Gela ambisce alla Bandiera Blu
Secondo la certificazione del Ministero della Salute, la qualità delle acque balneabili è “eccellente”: si punta così al riconoscimento
La qualità delle acque del Golfo di Gela “eccellenti”. La certificazione del Ministero della Salute diventa il requisito più importante per ottenere il riconoscimento della «Bandiera Blu» al Comune di Gela. Il vessillo, assegnato alle località che garantiscono standard eccellenti per qualità delle acque e servizi balneari sostenibili, rappresenta un biglietto da visita fondamentale per la nuova stagione turistica.
E l’Amministrazione Comunale ha lavorato negli ultimi mesi per farsi trovare pronta. Sono 33 i requisiti richiesti, racchiusi in quattro punti: educazione ambientale e informazione, qualità delle acque, gestione ambientale, servizi e sicurezza.
Questa mattina il Sindaco Terenziano di Stefano, gli assessori Filippo Franzone, Romina Morselli ed il presidente della commissione consiliare mare Alberto Zappietro, con i funzionari di Ambiente e Sviluppo Economico, il Segretario Generale Curaba, hanno illustrato la relazione che consentirà al Comune di poter ambire al prestigioso riconoscimento.

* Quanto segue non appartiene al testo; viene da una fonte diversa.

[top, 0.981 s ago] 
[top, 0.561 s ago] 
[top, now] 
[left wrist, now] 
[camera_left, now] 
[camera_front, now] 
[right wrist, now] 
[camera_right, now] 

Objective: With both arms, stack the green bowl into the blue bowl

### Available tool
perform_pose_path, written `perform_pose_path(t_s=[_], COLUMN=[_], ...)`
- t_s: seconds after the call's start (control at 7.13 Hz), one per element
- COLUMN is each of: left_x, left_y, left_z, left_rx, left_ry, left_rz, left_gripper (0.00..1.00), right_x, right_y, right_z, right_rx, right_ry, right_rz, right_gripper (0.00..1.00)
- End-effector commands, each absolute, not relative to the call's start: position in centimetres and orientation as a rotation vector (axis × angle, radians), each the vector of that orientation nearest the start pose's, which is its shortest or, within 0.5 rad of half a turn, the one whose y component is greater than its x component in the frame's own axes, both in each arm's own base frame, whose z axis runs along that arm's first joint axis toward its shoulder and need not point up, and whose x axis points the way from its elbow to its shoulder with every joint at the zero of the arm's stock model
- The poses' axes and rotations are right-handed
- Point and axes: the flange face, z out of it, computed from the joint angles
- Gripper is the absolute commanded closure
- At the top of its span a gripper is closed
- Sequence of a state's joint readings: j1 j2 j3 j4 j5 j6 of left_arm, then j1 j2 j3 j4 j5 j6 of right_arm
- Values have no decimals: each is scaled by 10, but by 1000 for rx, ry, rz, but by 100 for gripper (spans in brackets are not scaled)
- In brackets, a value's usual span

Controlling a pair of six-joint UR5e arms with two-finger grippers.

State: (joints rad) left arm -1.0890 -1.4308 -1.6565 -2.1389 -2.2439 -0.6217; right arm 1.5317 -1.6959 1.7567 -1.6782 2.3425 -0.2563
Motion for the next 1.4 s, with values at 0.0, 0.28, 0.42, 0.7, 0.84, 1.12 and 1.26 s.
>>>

“La base fondamentale è la qualità delle acque ed i servizi annessi - è stato spiegato –, bisogna uscire dal pregiudizio in cui questa città è precipitata negli anni. Concorrere come capitale del Mare, chiedere la Bandiera Blu, sono tutte attività che ci consentono di cambiare la visione sulla nostra città. Non staremo fermi a guardare e subire ma puntiamo sulla svolta concreta e radicale. L’aumento delle strutture ricettive è un segnale importante – hanno sottolineato gli amministratori – ma accanto vogliamo far crescere i servizi. Noi ci faremo trovare pronti e contiamo di soddisfare tutti i requisiti richiesti dal Ministero della Salute. Molti lo sono già”.